This code seems to include builtin and private_builtin automatically
in DISALLOW lists, as well as ALLOW lists. I don't think this is what you intend.
I would always set TargetList0 to [], and insert these two modules into TargetSet0
in the allow case, if the module name is not itself builtin/private_builtin.

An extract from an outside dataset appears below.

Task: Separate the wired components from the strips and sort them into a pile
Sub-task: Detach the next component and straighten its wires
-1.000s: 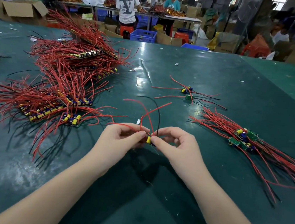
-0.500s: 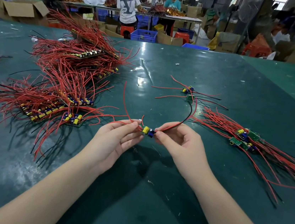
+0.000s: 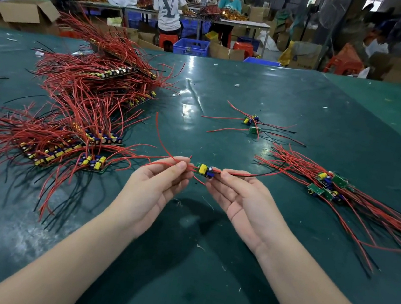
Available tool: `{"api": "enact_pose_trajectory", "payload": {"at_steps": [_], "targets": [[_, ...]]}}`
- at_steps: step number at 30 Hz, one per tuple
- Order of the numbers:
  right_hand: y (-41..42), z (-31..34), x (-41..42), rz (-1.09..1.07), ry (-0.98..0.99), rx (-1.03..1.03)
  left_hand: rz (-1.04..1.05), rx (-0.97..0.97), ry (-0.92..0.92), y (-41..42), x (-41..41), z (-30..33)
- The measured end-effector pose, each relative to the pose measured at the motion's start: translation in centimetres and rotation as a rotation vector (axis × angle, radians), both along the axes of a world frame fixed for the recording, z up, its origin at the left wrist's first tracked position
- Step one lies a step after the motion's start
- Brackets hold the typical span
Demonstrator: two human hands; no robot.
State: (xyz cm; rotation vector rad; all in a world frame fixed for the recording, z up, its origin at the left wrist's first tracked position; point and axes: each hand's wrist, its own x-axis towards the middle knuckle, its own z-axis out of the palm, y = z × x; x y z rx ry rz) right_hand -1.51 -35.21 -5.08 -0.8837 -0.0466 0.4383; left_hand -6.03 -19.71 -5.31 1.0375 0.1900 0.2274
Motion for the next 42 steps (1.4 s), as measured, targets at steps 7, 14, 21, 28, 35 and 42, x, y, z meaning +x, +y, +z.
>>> {"api": "enact_pose_trajectory", "payload": {"at_steps": [7, 14, 21, 28, 35, 42], "targets": [[0.1, 0.0, 0.1, 0.049, 0.071, 0.009, -0.037, -0.143, 0.075, 0.1, 0.1, 0.1], [0.1, -0.1, -0.3, 0.022, -0.069, -0.071, -0.100, -0.094, 0.053, 0.1, 0.0, 0.2], [0.0, -0.4, -0.5, 0.008, -0.209, -0.190, -0.030, 0.100, 0.002, -0.3, -0.4, -0.1], [0.0, -0.7, -0.7, -0.031, -0.479, -0.479, -0.042, 0.156, 0.044, 0.1, -0.5, -0.2], [0.0, -1.0, -0.5, -0.020, -0.496, -0.498, -0.019, 0.302, 0.004, 0.3, -0.7, 0.0], [0.0, -1.0, -0.7, -0.056, -0.531, -0.479, -0.012, 0.337, -0.040, 0.3, -0.6, -0.1]]}}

> +:- pred parse_trans_opt_deps_spec_module_list(term::in, maybe_error::out,
> +    list(module_name)::in, list(module_name)::out) is det.
> +
> +parse_trans_opt_deps_spec_module_list(Term, Result, !RevModuleNames) :-
> +    ( if Term = functor(atom("[]"), [], _Context) then
> +        Result = ok
> +    else if Term = functor(atom("[|]"), [HeadTerm, TailTerm], _Context) then
> +        ( if try_parse_symbol_name(HeadTerm, ModuleName) then
> +            !:RevModuleNames = [ModuleName | !.RevModuleNames],
> +            parse_trans_opt_deps_spec_module_list(TailTerm, Result,
> +                !RevModuleNames)
> +        else
> +            get_term_context(Term) = context(FileName, LineNum),
> +            string.format("%s:%d: expected module name",
> +                [s(FileName), i(LineNum)], Msg),
> +            Result = error(Msg)
> +        )
> +    else
> +        get_term_context(Term) = context(FileName, LineNum),
> +        string.format("%s:%d: expected list", [s(FileName), i(LineNum)], Msg),
> +        Result = error(Msg)
> +    ).

You can simplify this code by using list_term_to_term_list; there is
no need to duplicate its logic here.

> +apply_module_allow_deps(SourceKey, AllowSet, TargetKey, !Graph) :-

I would put the two Key args next to each other, both here and in the
next predicate.

> diff --git a/compiler/mercury_compile_make_hlds.m b/compiler/mercury_compile_make_hlds.m
> index 5b61cbf7e..afe5af779 100644
> --- a/compiler/mercury_compile_make_hlds.m
> +++ b/compiler/mercury_compile_make_hlds.m

> @@ -489,14 +498,14 @@ maybe_grab_plain_and_trans_opt_files(ProgressStream, ErrorStream, Globals,
>      (
>          OpModeAugment = opmau_make_trans_opt,
>          (
> -            MaybeTransOptDeps = yes(TransOptDeps),
> +            MaybeDFileTransOptDeps = yes(DFileTransOptDeps),
>              % When creating the trans_opt file, only import the
> -            % trans_opt files which are lower in the ordering.
> +            % trans_opt files which are listed in the `.d' file.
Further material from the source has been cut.